At about 10 a.m., I asked my fellow line-waiters to hold my spot so I could run — note, run — across Fantasyland to the It’s a Small World attraction where the star from “Brave” was holding court. I’d heard that Anna-and-Elsa mania was siphoning off visitors from the other park characters.

"The other princesses are pissed," one visitor from the outside Disneyland world remarked as she stopped by our "Frozen" line.

And so I had to see for myself, and so I did: While the wait to meet “Frozen” royalty would take all morning, and perhaps stretch into the afternoon, the wait to meet Merida was five minutes.

Five minutes.

Sadly, I did not see Merida, five-minute wait or no. I was told by another park patron that she was out feeding her horses, or hiding her head in shame or something.

[Related: 'Frozen' Secret Reference (With a Famous Family Connection) Revealed]

Merida need not take her lack of buzz personally. On this day, the wait time to meet Cinderella at Royal Hall was 30 minutes; the same went for Captain America at the Marvel-ized Innoventions in Tomorrowland. Thor, also at Innoventions, was slightly more popular — I was told it would take 45 minutes to come face to armored plate with the hero.

On the whole, standing in the Anna-and-Elsa line was good for me, and not just because I now laugh at 45-minute wait times. (God of Thunder, please.) I met nice people. I had lots — and lots — of time to ponder my parental skills and patience. I got through a couple chapters of “Harry Potter.” And I got no further in truly understanding why “Frozen” has grossed $1.1 billion at the worldwide box office, incited a run at the sales register and spawned four-and-a-half-hour lines at theme parks.

It’s the songs, I heard. It’s the sisters, I heard. It’s the magic, I heard. The fact is, the parents of “Frozen”-enchanted children don’t really know, and Disney can’t really know, either, otherwise it’d do the same on every film, and with every property, and Merida wouldn’t have time to feed her horses on a Wednesday morning.

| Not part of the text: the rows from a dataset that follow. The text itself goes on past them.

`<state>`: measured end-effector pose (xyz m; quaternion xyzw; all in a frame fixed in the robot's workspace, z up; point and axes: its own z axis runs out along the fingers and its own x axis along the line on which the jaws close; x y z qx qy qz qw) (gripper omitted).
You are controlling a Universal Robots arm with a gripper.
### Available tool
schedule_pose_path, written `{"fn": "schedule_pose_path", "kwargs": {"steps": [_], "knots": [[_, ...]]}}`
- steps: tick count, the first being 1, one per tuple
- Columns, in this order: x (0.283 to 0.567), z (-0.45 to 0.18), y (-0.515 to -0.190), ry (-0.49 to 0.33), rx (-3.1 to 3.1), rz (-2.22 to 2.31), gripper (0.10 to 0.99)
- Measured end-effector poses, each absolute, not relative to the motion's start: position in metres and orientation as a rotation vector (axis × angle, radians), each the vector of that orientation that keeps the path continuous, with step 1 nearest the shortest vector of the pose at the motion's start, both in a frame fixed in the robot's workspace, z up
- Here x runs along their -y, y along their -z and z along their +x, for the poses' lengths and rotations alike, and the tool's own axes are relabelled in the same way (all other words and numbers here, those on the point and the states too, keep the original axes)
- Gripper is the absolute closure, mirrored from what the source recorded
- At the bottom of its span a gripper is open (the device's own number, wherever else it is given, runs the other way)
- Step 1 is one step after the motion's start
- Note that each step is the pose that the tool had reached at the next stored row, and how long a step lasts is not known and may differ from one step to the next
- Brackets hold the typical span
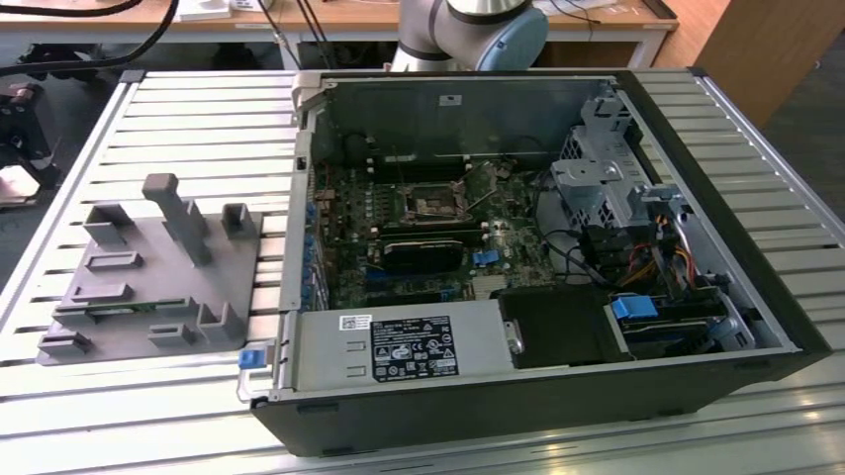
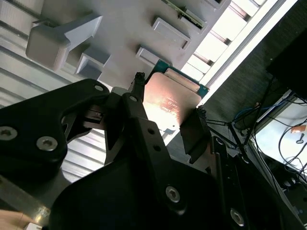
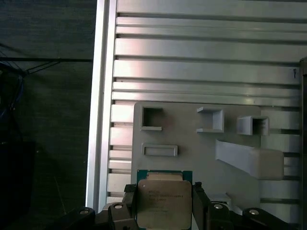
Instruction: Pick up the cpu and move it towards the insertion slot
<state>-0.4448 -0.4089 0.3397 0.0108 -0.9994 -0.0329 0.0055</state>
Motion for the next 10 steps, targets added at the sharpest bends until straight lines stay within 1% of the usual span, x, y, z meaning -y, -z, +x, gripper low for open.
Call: {"fn": "schedule_pose_path", "kwargs": {"steps": [10], "knots": [[0.409, -0.445, -0.352, 0.103, 3.129, 0.034, 0.541]]}}
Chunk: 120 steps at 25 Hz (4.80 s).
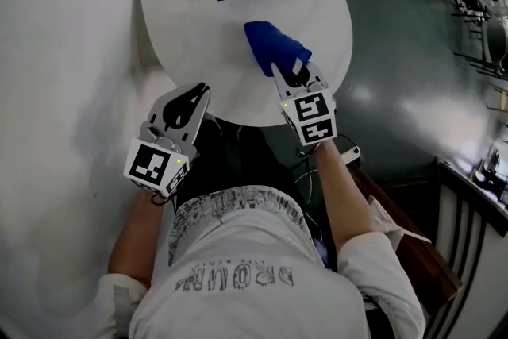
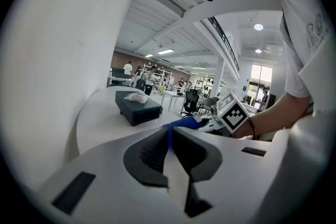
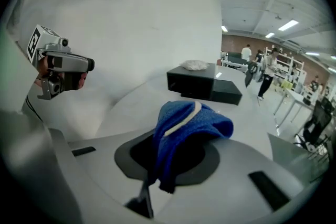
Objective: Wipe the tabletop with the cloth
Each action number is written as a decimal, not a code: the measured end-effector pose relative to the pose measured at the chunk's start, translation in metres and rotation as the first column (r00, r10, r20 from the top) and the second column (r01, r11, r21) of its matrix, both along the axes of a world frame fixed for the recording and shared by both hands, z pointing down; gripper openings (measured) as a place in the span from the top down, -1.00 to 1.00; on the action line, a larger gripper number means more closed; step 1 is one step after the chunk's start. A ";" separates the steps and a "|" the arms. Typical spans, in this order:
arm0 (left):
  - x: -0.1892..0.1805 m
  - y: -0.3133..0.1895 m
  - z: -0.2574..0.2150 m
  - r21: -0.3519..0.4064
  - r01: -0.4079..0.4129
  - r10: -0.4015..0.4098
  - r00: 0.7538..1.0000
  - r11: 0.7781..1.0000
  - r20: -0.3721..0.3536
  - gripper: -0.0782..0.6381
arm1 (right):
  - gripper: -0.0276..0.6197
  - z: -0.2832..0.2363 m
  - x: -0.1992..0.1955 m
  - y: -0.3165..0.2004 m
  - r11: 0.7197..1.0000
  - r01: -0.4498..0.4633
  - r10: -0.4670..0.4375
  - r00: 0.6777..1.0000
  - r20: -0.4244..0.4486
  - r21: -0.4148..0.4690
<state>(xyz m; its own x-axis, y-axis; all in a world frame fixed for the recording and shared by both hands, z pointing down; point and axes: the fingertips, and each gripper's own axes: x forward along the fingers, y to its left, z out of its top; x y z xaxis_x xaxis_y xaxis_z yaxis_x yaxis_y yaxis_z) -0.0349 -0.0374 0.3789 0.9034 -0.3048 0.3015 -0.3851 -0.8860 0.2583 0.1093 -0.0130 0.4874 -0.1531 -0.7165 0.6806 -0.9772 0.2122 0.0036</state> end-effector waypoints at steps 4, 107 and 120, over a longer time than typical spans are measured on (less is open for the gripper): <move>-0.038 -0.009 0.000 -0.007 0.069 -0.069 0.998 0.998 -0.003 0.67 | 0.71 -0.005 -0.059 -0.020 0.993 0.116 -0.116 0.993 0.018 0.002; 0.107 0.022 -0.058 0.121 -0.232 0.234 0.972 0.965 0.000 0.67 | 0.71 -0.038 0.079 0.094 0.974 -0.226 0.222 0.966 0.131 0.023; 0.056 0.008 -0.109 0.220 -0.165 0.181 0.982 0.961 -0.053 0.67 | 0.71 -0.138 0.050 0.060 0.949 -0.218 0.194 0.973 0.123 0.227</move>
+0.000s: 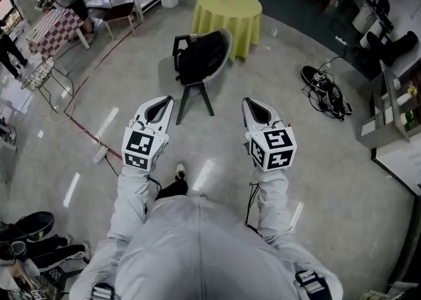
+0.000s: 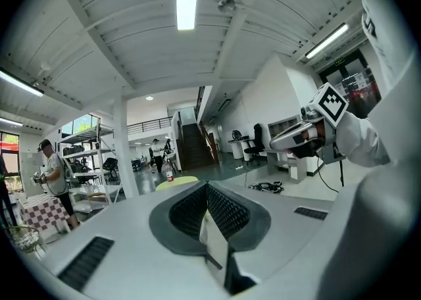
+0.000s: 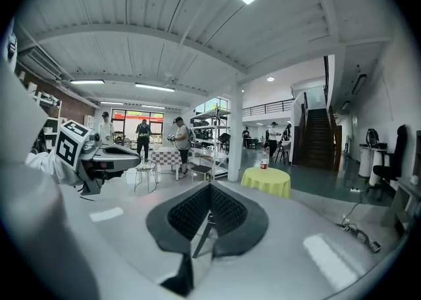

And so I now accept “Frozen” is massively popular because it is, just as I came to accept that if I stay put, and placed one foot in front of the other, I’d get to the front of the line. And I did. And it only took three hours. And I’m not going to put quote marks around the word only because once you’ve steeled yourself for a four-and-a-half hour wait, three hours feels like a bargain. (You should’ve seen the priceless looks on their faces — the grown-ups’, not the little kids’.)

My inner sense of accomplishment, you have no idea what I endured to get you a little “Frozen.”

P.S.: I couldn’t end this story without ending it with me inside the Royal Reception room. Any self-consciousness I might have felt once about being there as a middle-aged person sans a mouse-ear hat or a child had long ago disappeared. I did my time; I was going to get my fair share.

To their credit, Anna and Elsa didn’t make me feel creepy when I asked for their autographs. (Then again, I lied and said they were for my 9-year-old niece.)

As we posed for pictures (yes, I wanted pictures, too), I asked the “Frozen” pair how they thought the other Disney princesses were dealing with not being the center of theme-park attention.

"They probably think it’s awesome," Elsa told me. "They get to spend more time with guests."

Oh, Merida. Can’t you see? You are the lucky one.